Activity: Print word for word the records from the line containing "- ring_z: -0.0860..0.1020" through the end.

Data provided below:

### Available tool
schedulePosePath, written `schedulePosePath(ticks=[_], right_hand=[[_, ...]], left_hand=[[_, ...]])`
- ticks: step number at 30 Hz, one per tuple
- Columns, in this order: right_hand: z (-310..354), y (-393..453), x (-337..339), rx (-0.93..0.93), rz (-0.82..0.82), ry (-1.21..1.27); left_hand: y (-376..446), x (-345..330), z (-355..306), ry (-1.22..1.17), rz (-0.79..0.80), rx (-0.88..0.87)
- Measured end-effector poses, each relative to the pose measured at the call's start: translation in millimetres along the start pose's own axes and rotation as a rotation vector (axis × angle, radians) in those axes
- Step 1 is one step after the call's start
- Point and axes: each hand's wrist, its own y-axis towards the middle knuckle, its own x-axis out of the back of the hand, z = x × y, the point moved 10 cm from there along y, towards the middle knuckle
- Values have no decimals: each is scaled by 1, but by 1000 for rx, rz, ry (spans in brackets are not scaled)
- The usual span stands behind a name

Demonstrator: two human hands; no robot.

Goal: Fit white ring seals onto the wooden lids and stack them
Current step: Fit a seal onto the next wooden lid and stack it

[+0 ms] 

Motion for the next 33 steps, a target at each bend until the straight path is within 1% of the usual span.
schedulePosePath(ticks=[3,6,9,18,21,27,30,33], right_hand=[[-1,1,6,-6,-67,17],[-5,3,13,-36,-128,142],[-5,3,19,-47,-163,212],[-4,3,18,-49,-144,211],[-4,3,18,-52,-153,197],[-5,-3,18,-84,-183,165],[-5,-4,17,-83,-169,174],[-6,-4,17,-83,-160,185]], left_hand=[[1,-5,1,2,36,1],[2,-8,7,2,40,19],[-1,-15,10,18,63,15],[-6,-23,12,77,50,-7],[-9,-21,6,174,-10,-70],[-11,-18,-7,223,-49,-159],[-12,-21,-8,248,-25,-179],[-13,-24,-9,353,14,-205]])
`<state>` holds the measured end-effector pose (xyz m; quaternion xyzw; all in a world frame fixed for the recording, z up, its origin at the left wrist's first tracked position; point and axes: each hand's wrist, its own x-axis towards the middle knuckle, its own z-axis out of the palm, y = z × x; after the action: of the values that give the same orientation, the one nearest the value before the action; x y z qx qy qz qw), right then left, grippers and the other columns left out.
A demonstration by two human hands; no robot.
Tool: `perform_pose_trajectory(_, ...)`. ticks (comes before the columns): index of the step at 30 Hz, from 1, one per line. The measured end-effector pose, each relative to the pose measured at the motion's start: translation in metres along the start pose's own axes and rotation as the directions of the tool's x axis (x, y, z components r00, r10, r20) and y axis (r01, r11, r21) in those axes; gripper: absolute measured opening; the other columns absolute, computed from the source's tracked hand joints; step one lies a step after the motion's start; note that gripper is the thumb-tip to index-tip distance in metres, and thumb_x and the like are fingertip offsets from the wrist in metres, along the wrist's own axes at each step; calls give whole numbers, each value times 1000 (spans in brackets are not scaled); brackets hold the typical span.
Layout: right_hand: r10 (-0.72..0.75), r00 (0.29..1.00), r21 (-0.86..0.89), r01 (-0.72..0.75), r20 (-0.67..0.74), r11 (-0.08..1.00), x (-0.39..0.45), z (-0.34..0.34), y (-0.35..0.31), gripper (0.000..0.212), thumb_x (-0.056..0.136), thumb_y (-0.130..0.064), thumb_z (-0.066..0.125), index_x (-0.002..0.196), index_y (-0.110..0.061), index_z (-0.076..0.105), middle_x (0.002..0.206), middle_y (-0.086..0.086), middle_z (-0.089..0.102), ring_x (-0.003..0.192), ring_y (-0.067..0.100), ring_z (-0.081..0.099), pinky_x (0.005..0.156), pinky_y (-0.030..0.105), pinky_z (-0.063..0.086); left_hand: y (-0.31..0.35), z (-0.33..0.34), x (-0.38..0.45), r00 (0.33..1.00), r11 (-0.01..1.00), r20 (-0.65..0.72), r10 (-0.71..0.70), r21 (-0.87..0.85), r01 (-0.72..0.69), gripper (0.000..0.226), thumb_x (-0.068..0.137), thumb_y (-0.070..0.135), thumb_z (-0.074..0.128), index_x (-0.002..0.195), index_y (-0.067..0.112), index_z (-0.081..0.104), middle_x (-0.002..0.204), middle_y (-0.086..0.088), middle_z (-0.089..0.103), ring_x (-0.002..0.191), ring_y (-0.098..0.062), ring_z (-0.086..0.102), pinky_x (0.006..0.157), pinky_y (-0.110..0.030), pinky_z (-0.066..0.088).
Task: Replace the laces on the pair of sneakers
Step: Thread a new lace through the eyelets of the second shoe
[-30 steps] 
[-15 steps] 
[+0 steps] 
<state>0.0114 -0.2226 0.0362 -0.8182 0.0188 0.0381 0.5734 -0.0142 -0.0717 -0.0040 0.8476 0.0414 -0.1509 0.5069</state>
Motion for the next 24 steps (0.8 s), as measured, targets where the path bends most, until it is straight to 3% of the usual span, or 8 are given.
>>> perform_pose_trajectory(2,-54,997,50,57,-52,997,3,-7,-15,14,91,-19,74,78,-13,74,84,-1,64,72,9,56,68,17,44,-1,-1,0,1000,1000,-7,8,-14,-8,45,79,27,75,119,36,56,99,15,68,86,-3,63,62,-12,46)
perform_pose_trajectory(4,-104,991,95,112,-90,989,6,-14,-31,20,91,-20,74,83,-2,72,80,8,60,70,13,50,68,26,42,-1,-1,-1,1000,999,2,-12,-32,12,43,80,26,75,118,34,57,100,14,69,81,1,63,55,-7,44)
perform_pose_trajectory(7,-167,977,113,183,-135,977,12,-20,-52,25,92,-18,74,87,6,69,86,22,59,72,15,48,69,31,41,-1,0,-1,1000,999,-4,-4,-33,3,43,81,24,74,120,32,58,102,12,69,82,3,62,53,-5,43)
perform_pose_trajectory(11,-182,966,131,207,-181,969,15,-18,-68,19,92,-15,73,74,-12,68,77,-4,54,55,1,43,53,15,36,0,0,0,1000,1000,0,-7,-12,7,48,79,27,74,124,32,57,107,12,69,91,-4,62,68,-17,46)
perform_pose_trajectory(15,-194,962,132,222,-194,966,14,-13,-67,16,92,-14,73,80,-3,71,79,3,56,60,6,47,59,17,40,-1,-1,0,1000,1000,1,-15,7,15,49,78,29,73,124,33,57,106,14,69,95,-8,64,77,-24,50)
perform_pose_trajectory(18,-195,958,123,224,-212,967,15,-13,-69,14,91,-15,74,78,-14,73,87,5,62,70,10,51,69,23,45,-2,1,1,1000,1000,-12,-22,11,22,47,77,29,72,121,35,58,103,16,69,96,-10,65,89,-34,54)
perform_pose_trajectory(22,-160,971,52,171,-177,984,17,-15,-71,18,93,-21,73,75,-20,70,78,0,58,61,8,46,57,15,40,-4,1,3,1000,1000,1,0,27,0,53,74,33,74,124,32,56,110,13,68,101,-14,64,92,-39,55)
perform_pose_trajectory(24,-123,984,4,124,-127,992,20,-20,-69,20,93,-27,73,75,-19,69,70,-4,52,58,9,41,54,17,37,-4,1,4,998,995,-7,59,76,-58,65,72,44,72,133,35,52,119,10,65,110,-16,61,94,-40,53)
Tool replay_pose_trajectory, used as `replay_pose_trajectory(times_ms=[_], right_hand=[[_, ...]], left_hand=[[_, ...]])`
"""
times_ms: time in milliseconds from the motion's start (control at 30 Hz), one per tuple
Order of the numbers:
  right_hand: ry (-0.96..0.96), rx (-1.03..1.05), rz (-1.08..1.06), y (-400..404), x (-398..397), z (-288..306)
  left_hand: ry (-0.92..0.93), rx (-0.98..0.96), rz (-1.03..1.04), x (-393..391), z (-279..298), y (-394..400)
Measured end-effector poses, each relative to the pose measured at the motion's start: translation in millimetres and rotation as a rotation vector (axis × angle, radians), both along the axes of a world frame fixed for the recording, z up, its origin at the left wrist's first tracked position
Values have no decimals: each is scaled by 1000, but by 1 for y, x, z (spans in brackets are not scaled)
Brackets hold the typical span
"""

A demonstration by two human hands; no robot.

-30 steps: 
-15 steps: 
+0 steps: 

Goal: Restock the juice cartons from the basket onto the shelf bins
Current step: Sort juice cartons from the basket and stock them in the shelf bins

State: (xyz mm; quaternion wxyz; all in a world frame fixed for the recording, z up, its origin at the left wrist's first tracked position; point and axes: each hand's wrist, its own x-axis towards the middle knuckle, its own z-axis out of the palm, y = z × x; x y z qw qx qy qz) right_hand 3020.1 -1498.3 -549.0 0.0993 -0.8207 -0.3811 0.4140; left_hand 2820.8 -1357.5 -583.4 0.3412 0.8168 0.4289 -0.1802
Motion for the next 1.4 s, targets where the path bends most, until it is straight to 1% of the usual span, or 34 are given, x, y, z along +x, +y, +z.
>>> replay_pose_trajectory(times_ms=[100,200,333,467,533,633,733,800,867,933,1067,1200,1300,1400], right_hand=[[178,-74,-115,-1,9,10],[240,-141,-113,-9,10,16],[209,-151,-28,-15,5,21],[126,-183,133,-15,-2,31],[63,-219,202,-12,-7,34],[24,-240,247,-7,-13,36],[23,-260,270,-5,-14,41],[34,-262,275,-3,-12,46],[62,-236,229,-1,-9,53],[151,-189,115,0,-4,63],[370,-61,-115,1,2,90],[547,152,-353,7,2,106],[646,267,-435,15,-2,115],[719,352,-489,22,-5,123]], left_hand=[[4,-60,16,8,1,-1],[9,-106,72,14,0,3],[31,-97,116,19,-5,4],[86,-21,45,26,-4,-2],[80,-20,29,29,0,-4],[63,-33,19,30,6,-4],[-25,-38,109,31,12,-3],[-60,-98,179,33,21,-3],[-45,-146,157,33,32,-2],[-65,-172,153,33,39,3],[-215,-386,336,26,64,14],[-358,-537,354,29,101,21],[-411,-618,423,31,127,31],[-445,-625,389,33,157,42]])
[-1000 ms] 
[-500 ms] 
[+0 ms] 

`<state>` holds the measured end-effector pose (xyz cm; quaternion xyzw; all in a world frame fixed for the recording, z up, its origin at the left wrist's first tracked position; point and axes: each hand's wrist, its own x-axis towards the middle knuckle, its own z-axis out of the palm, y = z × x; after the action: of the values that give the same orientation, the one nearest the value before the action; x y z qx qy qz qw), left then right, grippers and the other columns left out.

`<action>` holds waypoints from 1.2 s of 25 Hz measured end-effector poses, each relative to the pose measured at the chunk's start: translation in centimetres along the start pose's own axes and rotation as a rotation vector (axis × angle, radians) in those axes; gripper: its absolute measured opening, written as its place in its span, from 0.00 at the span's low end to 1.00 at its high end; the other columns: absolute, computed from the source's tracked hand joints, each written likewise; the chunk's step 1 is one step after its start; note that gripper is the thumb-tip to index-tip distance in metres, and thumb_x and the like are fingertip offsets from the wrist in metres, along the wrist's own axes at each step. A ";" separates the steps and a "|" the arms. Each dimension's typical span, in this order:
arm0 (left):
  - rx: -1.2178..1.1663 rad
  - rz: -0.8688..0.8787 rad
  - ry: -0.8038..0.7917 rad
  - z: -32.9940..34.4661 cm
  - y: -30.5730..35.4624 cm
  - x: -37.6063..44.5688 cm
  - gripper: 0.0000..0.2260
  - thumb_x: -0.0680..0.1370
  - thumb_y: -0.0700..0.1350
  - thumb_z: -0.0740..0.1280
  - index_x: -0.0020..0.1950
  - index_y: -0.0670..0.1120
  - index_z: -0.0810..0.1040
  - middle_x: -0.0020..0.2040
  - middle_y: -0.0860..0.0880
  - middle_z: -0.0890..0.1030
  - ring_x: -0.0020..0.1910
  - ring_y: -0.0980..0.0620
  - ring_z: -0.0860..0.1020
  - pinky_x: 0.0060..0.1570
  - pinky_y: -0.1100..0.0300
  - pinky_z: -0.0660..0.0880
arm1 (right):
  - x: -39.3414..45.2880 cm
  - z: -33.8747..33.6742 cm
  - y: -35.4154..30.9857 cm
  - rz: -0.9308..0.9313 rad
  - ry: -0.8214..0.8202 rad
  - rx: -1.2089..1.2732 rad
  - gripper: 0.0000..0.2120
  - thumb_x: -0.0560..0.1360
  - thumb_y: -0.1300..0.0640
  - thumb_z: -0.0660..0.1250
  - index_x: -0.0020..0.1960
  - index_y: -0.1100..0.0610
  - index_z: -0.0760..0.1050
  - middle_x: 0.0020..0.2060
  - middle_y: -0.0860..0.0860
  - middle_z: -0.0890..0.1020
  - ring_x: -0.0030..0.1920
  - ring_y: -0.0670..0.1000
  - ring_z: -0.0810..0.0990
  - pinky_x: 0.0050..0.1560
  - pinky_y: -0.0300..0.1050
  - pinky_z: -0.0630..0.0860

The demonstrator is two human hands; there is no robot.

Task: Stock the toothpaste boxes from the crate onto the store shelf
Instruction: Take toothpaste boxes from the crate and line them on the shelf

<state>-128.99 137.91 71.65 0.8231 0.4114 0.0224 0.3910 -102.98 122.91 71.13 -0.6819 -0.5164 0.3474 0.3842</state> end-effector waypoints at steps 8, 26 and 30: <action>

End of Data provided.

Result:
  - ring_z: -0.0860..0.1020
  - pinky_x: 0.0060..0.1570
  - pinky_y: -0.1100..0.0300
  - pinky_z: -0.0660..0.0880
arm1 (right):
  - x: -39.3414..45.2880 cm
  - z: -33.8747..33.6742 cm
  - y: -35.4154..30.9857 cm
  - rz: -0.9308..0.9313 rad
  - ry: -0.8214..0.8202 rad
  - rx: -1.2089..1.2732 rad
  - gripper: 0.0000..0.2120
  - thumb_x: -0.0560..0.1360
  - thumb_y: -0.1300..0.0640
  - thumb_z: -0.0660..0.1250
  - index_x: -0.0020..0.1960
  - index_y: -0.1100..0.0610
  - index_z: -0.0760..0.1050
  - middle_x: 0.0020..0.2060
  - middle_y: -0.0860..0.0860
  - middle_z: -0.0890..0.1020
  - ring_x: -0.0030..0.1920
  - ring_y: -0.0670..0.1000
  - ring_z: -0.0810..0.0990
  - pinky_x: 0.0050..0.1560
  - pinky_y: -0.0300..0.1050
  - pinky_z: -0.0630..0.0860

The demonstrator is two human hands; there is no robot.

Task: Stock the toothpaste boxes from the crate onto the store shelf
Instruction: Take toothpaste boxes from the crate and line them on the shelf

<state>-128.99 137.91 71.65 0.8231 0.4114 0.0224 0.3910 -102.98 122.91 71.13 -0.6819 -0.5164 0.3474 0.3842</state> end-effector waypoints at steps 8, 26 and 30: <action>

The exercise asks for nothing further.